- **Task directions**
Retype each line of the material exactly, please, skipping any picture in it.

---------- Provided material

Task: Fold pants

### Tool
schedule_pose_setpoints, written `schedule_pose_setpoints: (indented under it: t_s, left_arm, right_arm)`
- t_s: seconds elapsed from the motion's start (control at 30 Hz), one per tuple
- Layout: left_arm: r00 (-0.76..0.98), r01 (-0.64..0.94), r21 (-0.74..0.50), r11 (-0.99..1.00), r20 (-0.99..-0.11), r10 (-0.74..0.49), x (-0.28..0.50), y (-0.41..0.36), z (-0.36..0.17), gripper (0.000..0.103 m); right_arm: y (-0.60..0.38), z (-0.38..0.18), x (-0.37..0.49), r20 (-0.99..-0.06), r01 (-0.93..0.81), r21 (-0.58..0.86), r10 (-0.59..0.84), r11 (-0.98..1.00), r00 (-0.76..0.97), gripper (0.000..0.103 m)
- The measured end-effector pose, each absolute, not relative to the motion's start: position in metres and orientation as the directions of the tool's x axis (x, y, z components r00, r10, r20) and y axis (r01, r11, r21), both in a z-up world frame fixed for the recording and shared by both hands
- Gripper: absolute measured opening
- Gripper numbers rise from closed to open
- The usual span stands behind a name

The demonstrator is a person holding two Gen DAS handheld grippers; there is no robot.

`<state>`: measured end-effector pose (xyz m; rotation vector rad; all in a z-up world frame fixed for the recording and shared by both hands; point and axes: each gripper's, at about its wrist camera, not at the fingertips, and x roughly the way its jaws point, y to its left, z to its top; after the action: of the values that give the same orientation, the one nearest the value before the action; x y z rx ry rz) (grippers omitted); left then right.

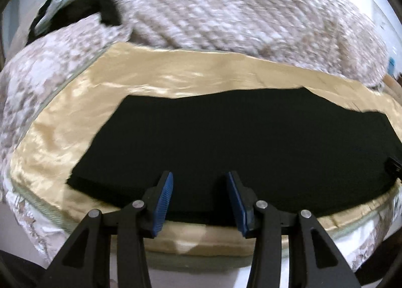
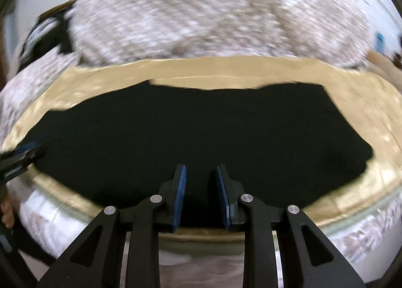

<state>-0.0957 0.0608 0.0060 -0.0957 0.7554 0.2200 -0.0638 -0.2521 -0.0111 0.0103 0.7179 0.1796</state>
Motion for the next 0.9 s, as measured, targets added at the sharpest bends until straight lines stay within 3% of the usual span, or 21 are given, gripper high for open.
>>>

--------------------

- **Written response**
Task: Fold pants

### Tool
schedule_pose_setpoints, written `schedule_pose_setpoints: (indented under it: t_s, left_arm, right_arm)`
- t_s: seconds elapsed from the motion's start (control at 30 Hz), one per tuple
- Layout: left_arm: r00 (-0.76..0.98), r01 (-0.64..0.94), r21 (-0.74..0.50), r11 (-0.99..1.00), r20 (-0.99..-0.11), r10 (-0.74..0.49), x (-0.28..0.50), y (-0.41..0.36), z (-0.36..0.17), gripper (0.000..0.103 m); right_arm: y (-0.60..0.38), z (-0.38..0.18), x (-0.37..0.49), r20 (-0.99..-0.06), r01 (-0.93..0.81), r21 (-0.58..0.86), r10 (-0.59..0.84), r11 (-0.98..1.00), r00 (-0.76..0.97), gripper (0.000..0.103 m)
- The measured end-effector pose, each absolute, not relative to the motion's start: position in metres and orientation as the directions of the tool's x axis (x, y, z components r00, r10, r20) and y axis (r01, r11, r21), both in a z-up world frame fixed for the recording and shared by both hands
- Gripper: absolute measured opening
- Gripper numbers rise from closed to open
- The usual span stands behind a name

The demonstrator is a person holding two Gen DAS handheld grippers; there is no robot.

`<state>`: measured end-effector pose (xyz m; rotation vector rad; all in a z-up world frame fixed for the recording and shared by both hands; point and axes: each gripper's, at about its wrist camera, not at the fingertips, and x roughly the way its jaws point, y to its left, z to its top; after the action: of the values that give the same orientation, the one nearest the value before the action; x y z rx ry rz) (grippers omitted); left then right.


<state>-0.0957 0.0608 0.0060 -0.0957 0.7554 0.2200 -0.0638 -0.2521 -0.0111 0.0103 0.7179 0.1796</state>
Motion for the next 0.9 s, as measured, targets added at the sharpest bends until straight lines stay within 3% of the usual span, or 21 are given, gripper high for open.
>>>

This exercise has been worked through to completion.